EXERCISE DIRECTIONS >> Without any images, write the data out exactly as it appears.

--- START ---

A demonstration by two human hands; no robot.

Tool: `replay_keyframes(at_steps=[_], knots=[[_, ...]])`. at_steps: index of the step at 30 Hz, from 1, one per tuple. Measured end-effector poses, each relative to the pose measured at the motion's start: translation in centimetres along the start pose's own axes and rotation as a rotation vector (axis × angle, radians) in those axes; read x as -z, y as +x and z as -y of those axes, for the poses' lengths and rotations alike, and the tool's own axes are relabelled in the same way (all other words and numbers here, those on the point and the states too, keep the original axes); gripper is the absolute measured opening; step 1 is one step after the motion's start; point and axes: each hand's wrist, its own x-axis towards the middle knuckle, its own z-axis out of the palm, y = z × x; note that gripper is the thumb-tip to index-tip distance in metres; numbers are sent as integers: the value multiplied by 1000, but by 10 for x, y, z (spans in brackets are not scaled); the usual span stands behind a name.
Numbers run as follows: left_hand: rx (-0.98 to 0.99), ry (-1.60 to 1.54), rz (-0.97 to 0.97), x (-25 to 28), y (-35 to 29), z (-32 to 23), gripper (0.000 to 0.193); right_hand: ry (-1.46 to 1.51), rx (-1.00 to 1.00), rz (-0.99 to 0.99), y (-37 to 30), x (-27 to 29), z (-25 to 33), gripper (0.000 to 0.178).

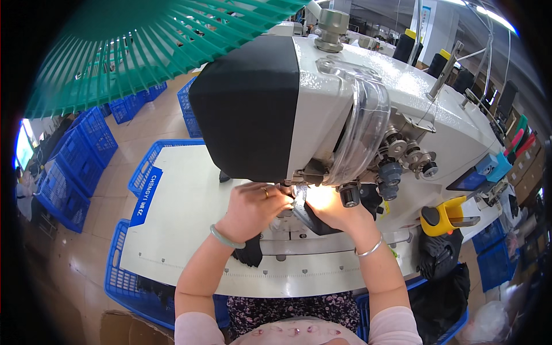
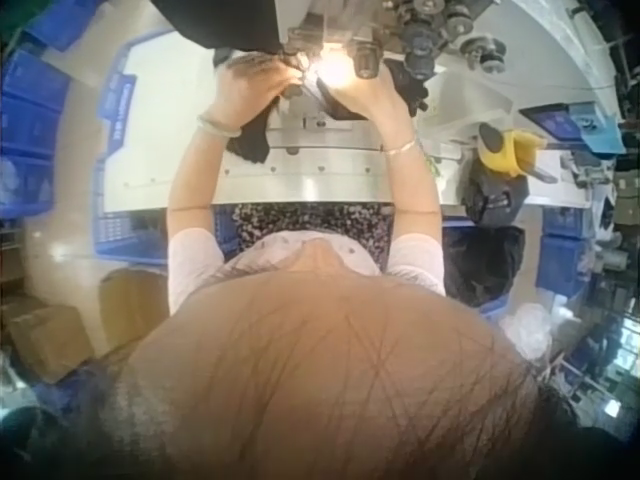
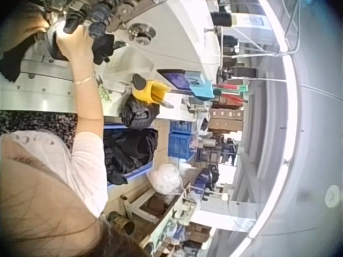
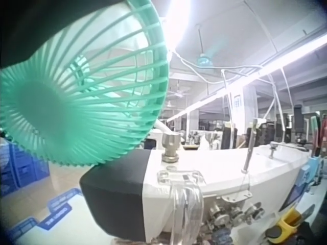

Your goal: Sewing and sorting shoe components using an industrial sewing machine.

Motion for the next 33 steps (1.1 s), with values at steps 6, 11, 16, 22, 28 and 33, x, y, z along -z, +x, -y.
replay_keyframes(at_steps=[6,11,16,22,28,33], knots=[[308,-420,159,0,-9,15,26,110,-305,429,9,22,27,35],[138,-247,111,6,-16,7,27,-39,81,-192,-37,18,50,44],[142,-201,151,3,-18,-1,35,-154,125,-321,-39,-5,46,55],[59,-62,69,-2,-22,-4,37,-13,124,-346,-31,-5,43,51],[-23,21,19,-5,-19,-4,35,88,112,-389,-23,-12,31,50],[14,-40,-9,-5,-18,-1,31,52,141,-351,-19,-11,19,50]])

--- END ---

ANSWER BELOW >>
A demonstration by two human hands; no robot.

Tool: `replay_keyframes(at_steps=[_], knots=[[_, ...]])`. at_steps: index of the step at 30 Hz, from 1, one per tuple. Measured end-effector poses, each relative to the pose measured at the motion's start: translation in centimetres along the start pose's own axes and rotation as a rotation vector (axis × angle, radians) in those axes; read x as -z, y as +x and z as -y of those axes, for the poses' lengths and rotations alike, and the tool's own axes are relabelled in the same way (all other words and numbers here, those on the point and the states too, keep the original axes); gripper is the absolute measured opening; step 1 is one step after the motion's start; point and axes: each hand's wrist, its own x-axis towards the middle knuckle, its own z-axis out of the palm, y = z × x; note that gripper is the thumb-tip to index-tip distance in metres; numbers are sent as integers: the value multiplied by 1000, but by 10 for x, y, z (spans in brackets are not scaled); the usual span stands behind a name.
Numbers run as follows: left_hand: rx (-0.98 to 0.99), ry (-1.60 to 1.54), rz (-0.97 to 0.97), x (-25 to 28), y (-35 to 29), z (-32 to 23), gripper (0.000 to 0.193); right_hand: ry (-1.46 to 1.51), rx (-1.00 to 1.00), rz (-0.99 to 0.99), y (-37 to 30), x (-27 to 29), z (-25 to 33), gripper (0.000 to 0.178).


Your goal: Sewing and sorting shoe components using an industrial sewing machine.

Motion for the next 33 steps (1.1 s), with values at steps 6, 11, 16, 22, 28 and 33, x, y, z along -z, +x, -y.
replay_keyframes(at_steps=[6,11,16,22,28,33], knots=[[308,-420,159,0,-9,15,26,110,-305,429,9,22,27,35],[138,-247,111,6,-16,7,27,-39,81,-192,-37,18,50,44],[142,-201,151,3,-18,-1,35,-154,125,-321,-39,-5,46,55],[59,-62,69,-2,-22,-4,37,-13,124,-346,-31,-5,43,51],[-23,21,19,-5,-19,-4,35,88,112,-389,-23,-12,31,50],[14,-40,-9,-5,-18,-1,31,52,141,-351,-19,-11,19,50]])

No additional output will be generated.